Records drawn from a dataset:
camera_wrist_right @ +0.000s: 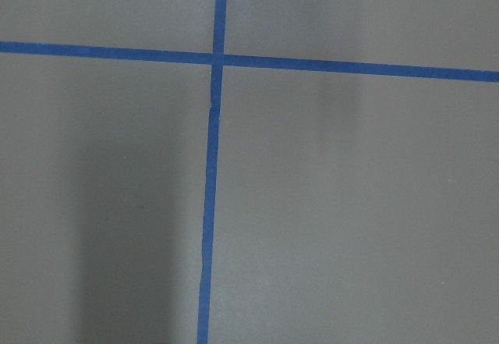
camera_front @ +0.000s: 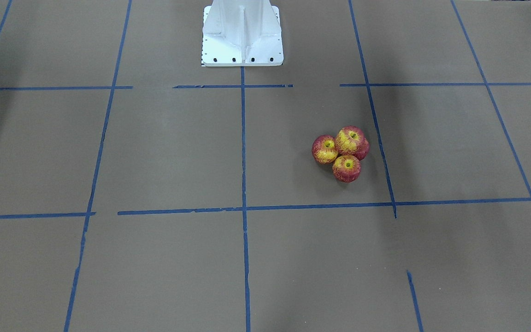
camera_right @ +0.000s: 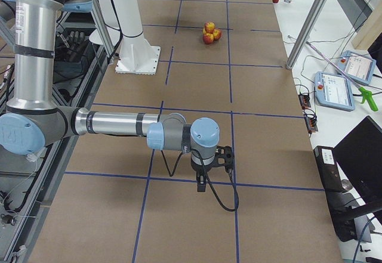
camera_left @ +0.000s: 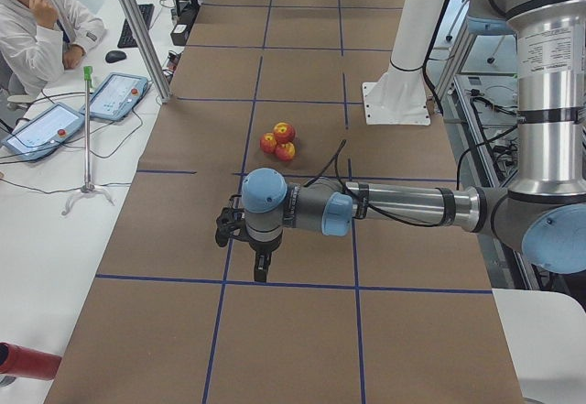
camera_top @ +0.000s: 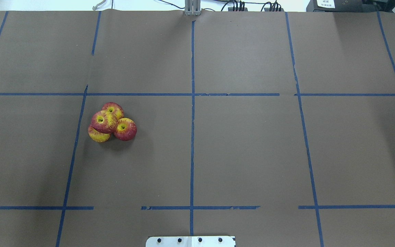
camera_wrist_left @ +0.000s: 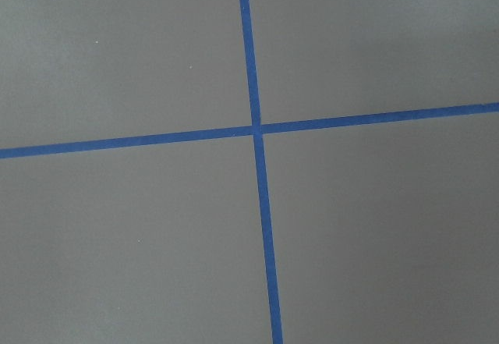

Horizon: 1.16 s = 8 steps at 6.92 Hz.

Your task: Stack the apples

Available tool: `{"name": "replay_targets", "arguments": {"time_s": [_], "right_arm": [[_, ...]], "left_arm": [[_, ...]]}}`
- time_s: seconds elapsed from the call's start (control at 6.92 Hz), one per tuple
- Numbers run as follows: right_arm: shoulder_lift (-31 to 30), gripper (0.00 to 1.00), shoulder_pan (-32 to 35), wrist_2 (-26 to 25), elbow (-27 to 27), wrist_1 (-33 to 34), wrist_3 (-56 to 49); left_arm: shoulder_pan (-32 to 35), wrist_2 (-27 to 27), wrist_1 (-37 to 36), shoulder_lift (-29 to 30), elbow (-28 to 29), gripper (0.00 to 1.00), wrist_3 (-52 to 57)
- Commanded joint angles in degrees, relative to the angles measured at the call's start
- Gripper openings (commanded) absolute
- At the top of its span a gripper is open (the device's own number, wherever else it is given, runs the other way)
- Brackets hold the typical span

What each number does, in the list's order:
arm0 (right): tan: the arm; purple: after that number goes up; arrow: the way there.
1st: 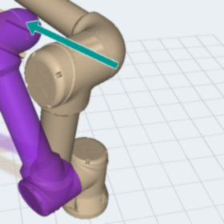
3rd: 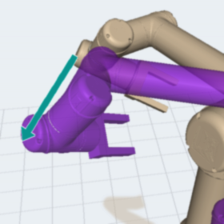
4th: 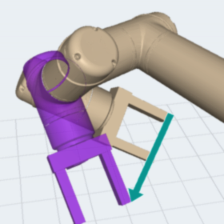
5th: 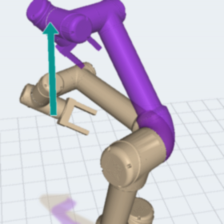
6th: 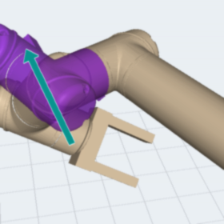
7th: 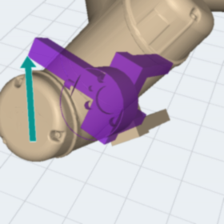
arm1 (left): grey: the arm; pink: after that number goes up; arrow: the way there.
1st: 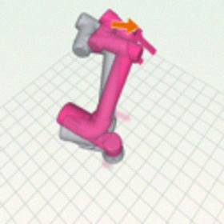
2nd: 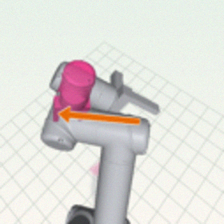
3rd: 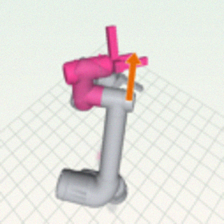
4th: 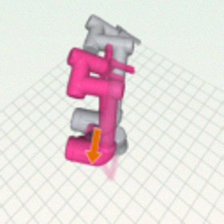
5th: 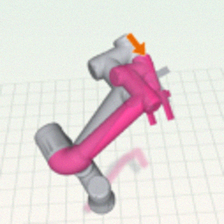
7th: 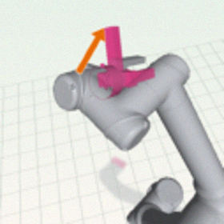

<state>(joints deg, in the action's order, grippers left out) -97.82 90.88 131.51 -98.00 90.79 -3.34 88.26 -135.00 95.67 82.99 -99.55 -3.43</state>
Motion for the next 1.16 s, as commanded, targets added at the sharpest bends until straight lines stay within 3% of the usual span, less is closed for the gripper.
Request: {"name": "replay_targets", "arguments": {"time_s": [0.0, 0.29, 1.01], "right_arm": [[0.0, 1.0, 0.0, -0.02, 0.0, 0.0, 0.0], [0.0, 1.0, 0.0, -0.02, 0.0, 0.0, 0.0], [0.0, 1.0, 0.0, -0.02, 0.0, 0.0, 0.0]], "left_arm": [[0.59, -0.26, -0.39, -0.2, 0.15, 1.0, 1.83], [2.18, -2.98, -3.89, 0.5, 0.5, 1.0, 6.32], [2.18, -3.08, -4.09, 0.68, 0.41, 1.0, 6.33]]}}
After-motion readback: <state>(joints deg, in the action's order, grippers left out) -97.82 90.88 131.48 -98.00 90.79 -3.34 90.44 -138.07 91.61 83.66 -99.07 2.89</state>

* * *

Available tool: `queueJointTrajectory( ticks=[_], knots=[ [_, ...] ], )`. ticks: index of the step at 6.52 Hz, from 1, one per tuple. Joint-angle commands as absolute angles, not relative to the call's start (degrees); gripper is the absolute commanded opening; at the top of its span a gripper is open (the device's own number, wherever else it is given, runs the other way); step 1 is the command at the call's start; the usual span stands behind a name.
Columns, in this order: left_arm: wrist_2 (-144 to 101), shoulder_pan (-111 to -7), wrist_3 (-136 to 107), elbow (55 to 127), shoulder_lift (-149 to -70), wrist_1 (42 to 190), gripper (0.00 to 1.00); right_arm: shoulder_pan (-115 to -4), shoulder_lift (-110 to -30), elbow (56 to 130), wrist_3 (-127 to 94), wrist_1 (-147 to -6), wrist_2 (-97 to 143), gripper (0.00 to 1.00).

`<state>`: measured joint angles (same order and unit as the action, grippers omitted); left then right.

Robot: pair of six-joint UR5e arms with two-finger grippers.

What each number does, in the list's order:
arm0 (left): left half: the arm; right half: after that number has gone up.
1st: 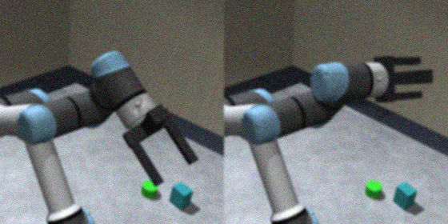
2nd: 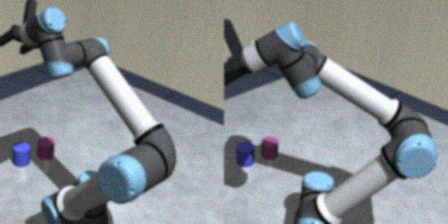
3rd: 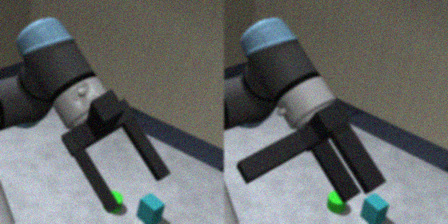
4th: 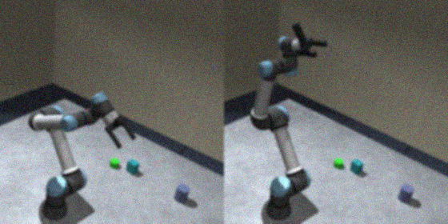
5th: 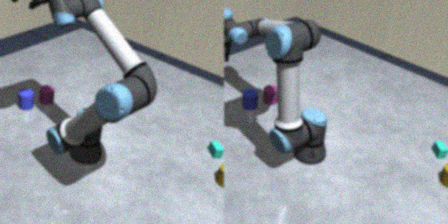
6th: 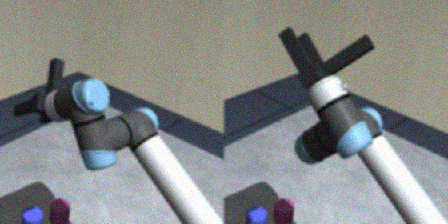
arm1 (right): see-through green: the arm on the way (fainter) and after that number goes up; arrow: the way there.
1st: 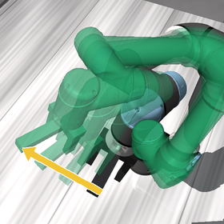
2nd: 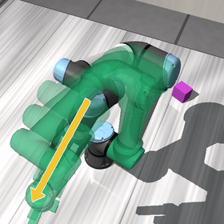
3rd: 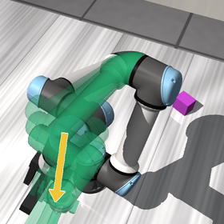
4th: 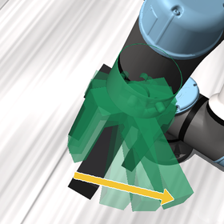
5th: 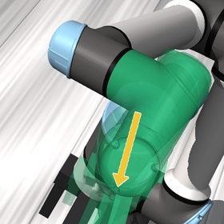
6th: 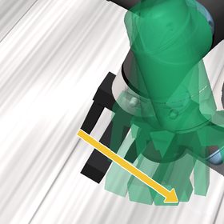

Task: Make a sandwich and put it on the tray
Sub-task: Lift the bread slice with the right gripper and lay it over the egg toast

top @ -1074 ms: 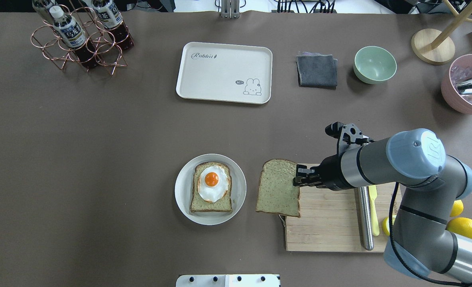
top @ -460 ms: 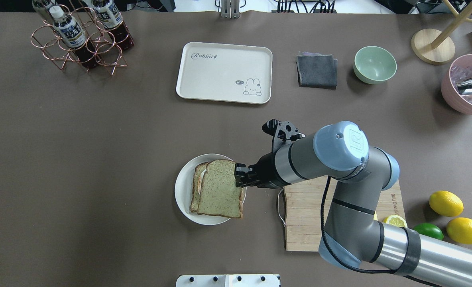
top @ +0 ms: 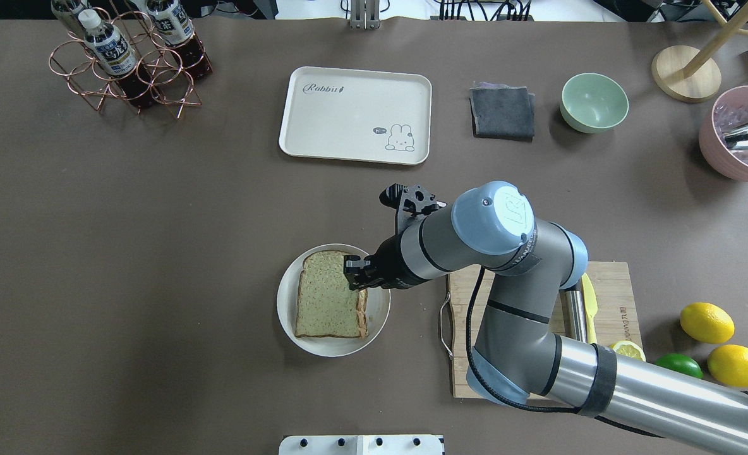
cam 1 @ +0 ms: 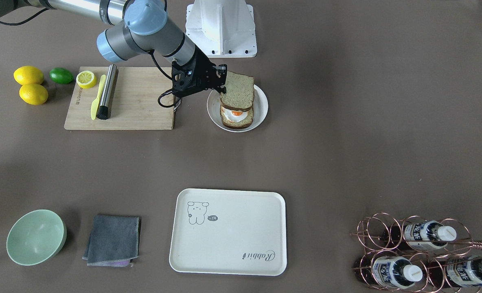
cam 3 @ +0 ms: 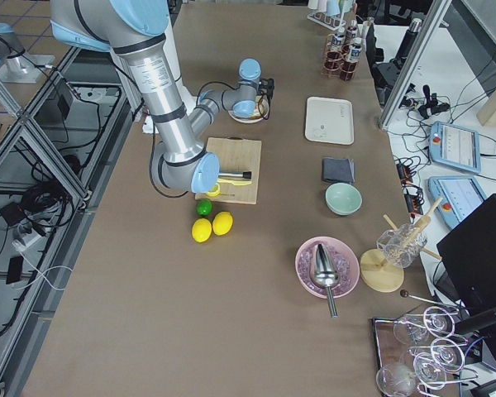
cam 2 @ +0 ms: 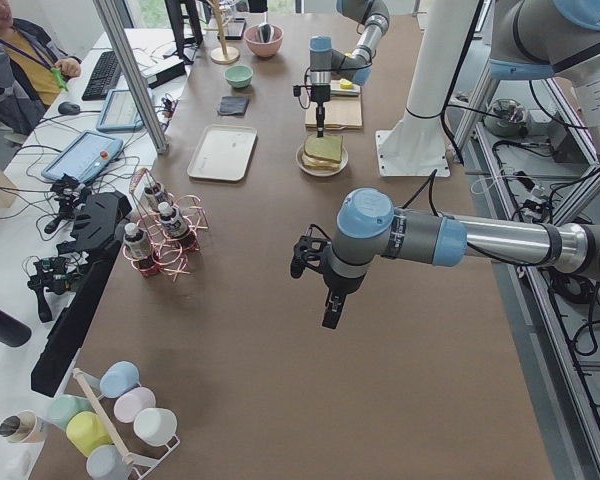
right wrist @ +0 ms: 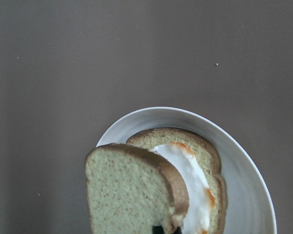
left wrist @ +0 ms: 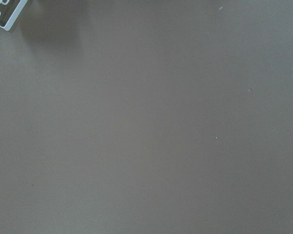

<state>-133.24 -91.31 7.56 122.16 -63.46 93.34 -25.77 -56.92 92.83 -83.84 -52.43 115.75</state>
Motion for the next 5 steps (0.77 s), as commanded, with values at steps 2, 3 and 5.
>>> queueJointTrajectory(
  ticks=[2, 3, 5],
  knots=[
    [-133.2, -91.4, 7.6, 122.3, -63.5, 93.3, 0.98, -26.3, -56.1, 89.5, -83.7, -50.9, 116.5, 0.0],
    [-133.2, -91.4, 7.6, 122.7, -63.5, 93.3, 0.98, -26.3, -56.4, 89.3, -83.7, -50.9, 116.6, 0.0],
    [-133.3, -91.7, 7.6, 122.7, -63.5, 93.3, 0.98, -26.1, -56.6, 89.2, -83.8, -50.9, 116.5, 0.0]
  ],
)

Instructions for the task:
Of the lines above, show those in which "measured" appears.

Answer space:
- Commanded joint angles in degrees, relative to the angles measured at the call's start
`<state>`: measured joint angles (same order and unit as the action, grippers omitted); left then right.

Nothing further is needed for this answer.